Data Smoothing for Trend Analysis
Scenario: A finance team needs to identify underlying trends in noisy revenue data.
Workflow:
- Import daily revenue data (high variability)
- Apply exponential smoothing
- Visualize smoothed trend
- Identify inflection points and changes
- Present to leadership for strategic planning
Value: See the signal through the noise for better strategic insights.
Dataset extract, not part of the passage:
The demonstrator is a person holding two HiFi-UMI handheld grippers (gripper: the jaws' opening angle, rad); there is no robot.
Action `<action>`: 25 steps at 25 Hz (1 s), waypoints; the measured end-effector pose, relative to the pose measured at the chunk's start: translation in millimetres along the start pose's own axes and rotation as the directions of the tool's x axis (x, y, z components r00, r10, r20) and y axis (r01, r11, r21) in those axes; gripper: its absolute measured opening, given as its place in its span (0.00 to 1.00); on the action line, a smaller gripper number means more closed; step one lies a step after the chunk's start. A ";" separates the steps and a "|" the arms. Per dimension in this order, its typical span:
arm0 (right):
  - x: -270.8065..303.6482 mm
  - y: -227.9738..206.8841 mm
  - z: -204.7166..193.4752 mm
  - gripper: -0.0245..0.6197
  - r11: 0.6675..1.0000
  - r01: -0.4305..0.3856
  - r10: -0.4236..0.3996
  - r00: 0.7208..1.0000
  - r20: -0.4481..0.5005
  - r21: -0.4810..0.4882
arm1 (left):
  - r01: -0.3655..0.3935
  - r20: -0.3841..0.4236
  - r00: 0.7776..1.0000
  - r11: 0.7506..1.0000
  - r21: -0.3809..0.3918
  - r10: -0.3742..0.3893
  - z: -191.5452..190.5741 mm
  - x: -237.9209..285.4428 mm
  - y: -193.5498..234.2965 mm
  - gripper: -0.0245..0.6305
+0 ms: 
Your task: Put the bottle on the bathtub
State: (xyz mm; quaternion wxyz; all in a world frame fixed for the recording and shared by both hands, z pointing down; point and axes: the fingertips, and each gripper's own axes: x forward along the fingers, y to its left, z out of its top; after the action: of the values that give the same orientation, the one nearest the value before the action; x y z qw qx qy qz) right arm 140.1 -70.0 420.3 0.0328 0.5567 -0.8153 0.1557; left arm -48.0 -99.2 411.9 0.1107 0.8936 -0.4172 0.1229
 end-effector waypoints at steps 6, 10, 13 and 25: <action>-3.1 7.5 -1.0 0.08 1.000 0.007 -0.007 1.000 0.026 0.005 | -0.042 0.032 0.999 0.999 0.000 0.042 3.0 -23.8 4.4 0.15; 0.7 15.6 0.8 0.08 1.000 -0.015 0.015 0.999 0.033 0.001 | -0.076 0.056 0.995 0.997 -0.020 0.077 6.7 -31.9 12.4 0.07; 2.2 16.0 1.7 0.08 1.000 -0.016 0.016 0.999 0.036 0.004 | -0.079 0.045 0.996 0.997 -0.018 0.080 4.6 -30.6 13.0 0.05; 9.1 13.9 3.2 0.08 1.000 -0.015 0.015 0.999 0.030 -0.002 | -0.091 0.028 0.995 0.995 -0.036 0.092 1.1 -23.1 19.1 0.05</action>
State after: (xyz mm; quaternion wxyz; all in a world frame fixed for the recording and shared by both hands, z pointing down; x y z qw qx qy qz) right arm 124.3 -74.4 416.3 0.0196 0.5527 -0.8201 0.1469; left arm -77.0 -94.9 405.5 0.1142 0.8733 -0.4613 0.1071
Quality Control Monitoring
Scenario: A manufacturing plant monitors product quality metrics and needs to detect when the process is out of control.
Workflow:
- Collect quality measurements over time
- Calculate rolling mean and standard deviation
- Identify when measurements exceed control limits
- Flag batches for investigation
- Trigger corrective actions
Value: Detect quality issues early before they affect customers.
Seasonality Decomposition
Scenario: A retail analyst wants to understand how much of sales variation is due to trends vs seasonal effects vs random noise.
Workflow:
- Load multi-year sales time series
- Decompose into trend, seasonal, and residual components
- Analyze each component separately
- Quantify contribution of each to total variation
- Use insights to improve forecasting
Value: Understand drivers of variation for better planning and forecasting.
Model Inputs
The Stats Models service accepts:
- Time Series Data — Observations with timestamps or sequence indices
- Model Parameters — Configuration for statistical methods (ARIMA orders, smoothing windows)
- Analysis Options — Which statistics or transformations to compute
- Confidence Levels — For forecast intervals (e.g., 80%, 95%)
Model Outputs
The model produces:
- Forecasts — Predicted future values with confidence intervals
- Smoothed Data — Noise-reduced time series
- Statistical Metrics — Descriptive statistics and model fit measures
- Decomposition Results — Separated trend, seasonal, and residual components
- Transformed Data — Differenced, logged, or normalized series
Available Methods
Forecasting Methods
ARIMA (AutoRegressive Integrated Moving Average)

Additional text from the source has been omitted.